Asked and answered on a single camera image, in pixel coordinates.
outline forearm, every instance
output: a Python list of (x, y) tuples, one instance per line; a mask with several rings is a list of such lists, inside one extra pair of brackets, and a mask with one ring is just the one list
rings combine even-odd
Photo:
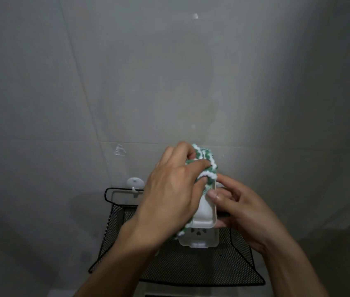
[(327, 297), (311, 263), (293, 239), (273, 246), (264, 256), (275, 296)]
[(130, 226), (124, 224), (113, 247), (75, 297), (133, 295), (139, 277), (156, 249), (141, 243)]

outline black wire basket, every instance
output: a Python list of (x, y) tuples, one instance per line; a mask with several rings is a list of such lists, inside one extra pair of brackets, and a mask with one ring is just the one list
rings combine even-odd
[[(93, 273), (113, 246), (121, 226), (132, 218), (137, 209), (137, 205), (116, 204), (108, 200), (106, 194), (110, 190), (131, 191), (122, 188), (106, 189), (105, 200), (112, 204), (112, 209), (98, 259), (88, 270), (90, 273)], [(168, 239), (141, 275), (140, 281), (193, 287), (252, 286), (266, 283), (256, 271), (250, 246), (237, 231), (228, 228), (219, 230), (217, 247), (190, 248), (180, 245), (178, 240)]]

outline fingernail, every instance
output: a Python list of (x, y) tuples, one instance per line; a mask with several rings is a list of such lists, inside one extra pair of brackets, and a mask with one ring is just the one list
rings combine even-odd
[(213, 199), (217, 199), (217, 197), (218, 197), (218, 192), (215, 191), (215, 190), (209, 190), (209, 191), (207, 192), (207, 195), (208, 195), (208, 197), (211, 198), (212, 200), (213, 200)]

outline knitted cloth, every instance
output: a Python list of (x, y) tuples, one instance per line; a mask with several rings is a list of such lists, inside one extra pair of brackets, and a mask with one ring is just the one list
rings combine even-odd
[[(186, 164), (190, 164), (195, 160), (198, 159), (207, 159), (211, 162), (211, 166), (206, 168), (201, 172), (200, 175), (198, 175), (196, 182), (201, 179), (202, 177), (206, 176), (208, 178), (207, 184), (205, 185), (205, 189), (202, 193), (201, 198), (204, 197), (204, 195), (209, 191), (212, 190), (214, 182), (217, 180), (217, 164), (215, 164), (215, 160), (213, 159), (212, 151), (207, 148), (198, 147), (196, 144), (192, 145), (194, 150), (196, 151), (196, 158), (195, 159), (186, 159)], [(192, 224), (192, 219), (180, 230), (177, 232), (175, 239), (178, 239), (180, 236), (184, 235), (184, 232), (187, 228), (189, 228)]]

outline left hand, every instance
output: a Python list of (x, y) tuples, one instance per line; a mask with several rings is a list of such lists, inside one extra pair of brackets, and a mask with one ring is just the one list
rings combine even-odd
[(186, 159), (194, 158), (196, 152), (186, 142), (166, 148), (148, 178), (142, 203), (134, 217), (124, 224), (139, 242), (160, 246), (196, 213), (207, 178), (196, 183), (195, 180), (211, 163), (199, 159), (185, 165)]

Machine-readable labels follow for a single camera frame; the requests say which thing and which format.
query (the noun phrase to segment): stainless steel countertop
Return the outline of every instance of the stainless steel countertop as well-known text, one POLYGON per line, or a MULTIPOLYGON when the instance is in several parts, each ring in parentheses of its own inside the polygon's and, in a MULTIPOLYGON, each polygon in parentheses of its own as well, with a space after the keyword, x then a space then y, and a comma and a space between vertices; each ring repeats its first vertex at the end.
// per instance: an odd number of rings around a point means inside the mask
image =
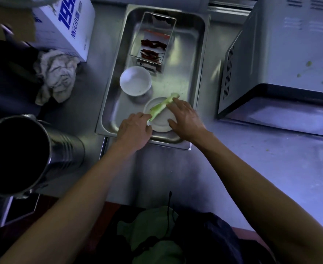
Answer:
MULTIPOLYGON (((108 81, 124 7, 94 4, 96 21, 87 63, 71 98, 45 120, 77 135, 86 148, 83 165, 54 180, 41 193, 62 196, 100 157, 104 137, 95 127, 108 81)), ((323 225, 323 137, 215 120, 221 61, 240 25, 211 22, 197 112, 207 128, 240 158, 293 198, 323 225)), ((201 152, 148 144, 114 180, 108 201, 151 208, 171 203, 213 212, 231 226, 251 229, 201 152)))

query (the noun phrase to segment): person's left hand
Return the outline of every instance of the person's left hand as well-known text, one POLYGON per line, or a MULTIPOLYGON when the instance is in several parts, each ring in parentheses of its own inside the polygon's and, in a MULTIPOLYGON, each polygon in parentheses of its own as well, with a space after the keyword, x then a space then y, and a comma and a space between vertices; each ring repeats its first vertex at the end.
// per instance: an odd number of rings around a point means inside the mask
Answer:
POLYGON ((140 150, 146 145, 152 136, 152 127, 147 126, 147 121, 152 116, 141 112, 131 114, 124 119, 117 133, 117 141, 133 152, 140 150))

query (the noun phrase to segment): brown cardboard flap
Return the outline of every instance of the brown cardboard flap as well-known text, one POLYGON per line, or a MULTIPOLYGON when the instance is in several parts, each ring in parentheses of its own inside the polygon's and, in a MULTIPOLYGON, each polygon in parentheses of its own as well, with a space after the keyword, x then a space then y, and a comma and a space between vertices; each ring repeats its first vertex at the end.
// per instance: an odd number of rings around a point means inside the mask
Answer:
POLYGON ((31 9, 0 6, 0 40, 5 40, 1 24, 11 28, 17 41, 35 41, 34 18, 31 9))

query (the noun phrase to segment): forearm
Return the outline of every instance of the forearm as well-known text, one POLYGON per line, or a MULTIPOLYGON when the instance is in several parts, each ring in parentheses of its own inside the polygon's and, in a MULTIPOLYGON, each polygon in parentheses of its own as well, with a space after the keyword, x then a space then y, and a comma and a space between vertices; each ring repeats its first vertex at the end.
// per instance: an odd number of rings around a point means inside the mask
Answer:
POLYGON ((110 183, 130 152, 114 144, 1 258, 0 263, 73 261, 104 205, 110 183))
POLYGON ((267 244, 287 261, 299 263, 288 251, 323 252, 323 227, 271 182, 242 161, 212 133, 194 144, 213 166, 243 215, 267 244))

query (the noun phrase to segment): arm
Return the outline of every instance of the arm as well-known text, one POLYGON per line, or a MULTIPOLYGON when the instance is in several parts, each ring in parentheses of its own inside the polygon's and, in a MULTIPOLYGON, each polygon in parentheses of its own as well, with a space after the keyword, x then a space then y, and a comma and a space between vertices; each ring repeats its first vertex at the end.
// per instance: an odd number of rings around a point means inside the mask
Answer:
POLYGON ((130 115, 119 128, 117 142, 0 259, 5 263, 70 263, 99 216, 109 186, 122 162, 149 140, 151 116, 130 115))
POLYGON ((170 127, 208 159, 247 221, 284 263, 323 263, 323 227, 208 132, 185 101, 168 108, 170 127))
------
EXERCISE DETAILS: Could you please give the number of lines in the data above that contain the word "image"? Only the number is needed.

TASK RESPONSE: 2